Daí a possibilidade da sociedade criar o direito, pois, ao contrariar uma norma escrita, a vontade popular não só diz que essa norma não lhe serve como também inspira o legislador a elaborar outras normas.
Nessa esteira, segue-se a posição de adotar o sistema diretivo diante das lacunas da lei, acolhendo primeiramente os costumes, e somente na ausência deste, serem acolhidos outras fontes suplementares do direito.
Fica demonstrada, então, a nítida importância do costume contra legem no legalismo jurídico,bem como o vital papel da sociedade em criar o direito.
6. Porém, é preciso advertir que a desordem e a insegurança jurídica não estão autorizadas. A sociedade, ao contrariar a norma escrita, somente poderá fazer conforme os elementos para existência e reconhecimento do costume: uso continuado (elemento objetivo) e a opinio juris necessitatis(elementos subjetivo).
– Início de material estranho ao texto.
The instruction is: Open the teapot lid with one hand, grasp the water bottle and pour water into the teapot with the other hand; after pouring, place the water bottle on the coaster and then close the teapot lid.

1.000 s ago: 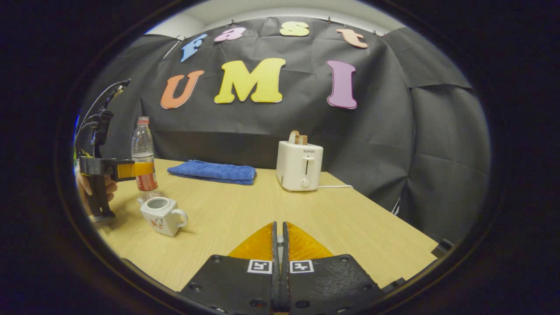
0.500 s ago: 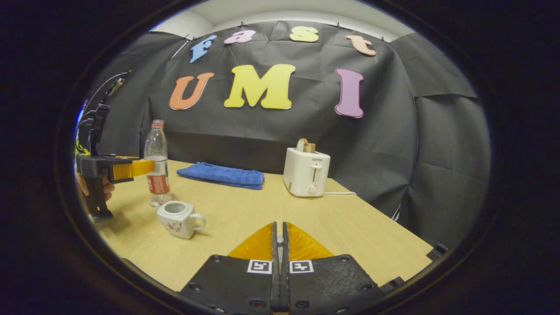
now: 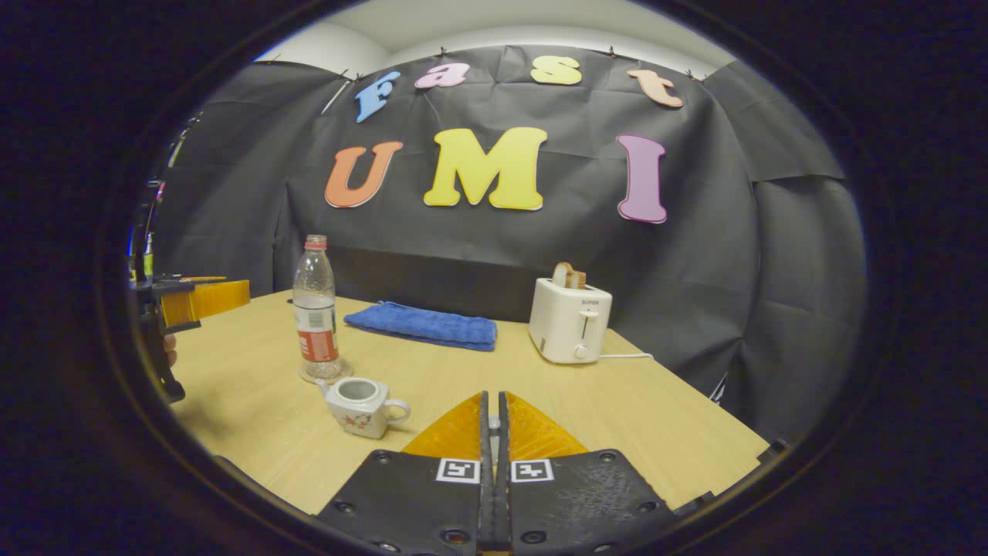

Tal como ocorreu na aquisição do direito à greve e no concubinato, situações que hoje estão recepcionadas pela ordem jurídica mas que, décadas atrás, eram punidas pelo direito positivo.
Hodiernamente, as alienações de imóveis financiados pelo Sistema Financeiro da Habitação, a despeito da vedação contratual entre o mutuário e a agência, constitui costume contra legem, a ponto de ser tolerado pelo agente financiador.
7. Simultaneamente ao direito que se apresenta cada vez mais técnico, persiste a figura do costume, que mostra a correspondência social à norma legislada, para tornar eficaz e legítimo o direito.
Desta forma, mesmo no fim do Século XX e diante das expressões "globalização da economia" e "sociedade de consumo", a presença dos costumes mostra-se fundamental nas relações jurídicas, seja para legitimar leis elaboradas, seja para derrogá-las, face a rejeição social.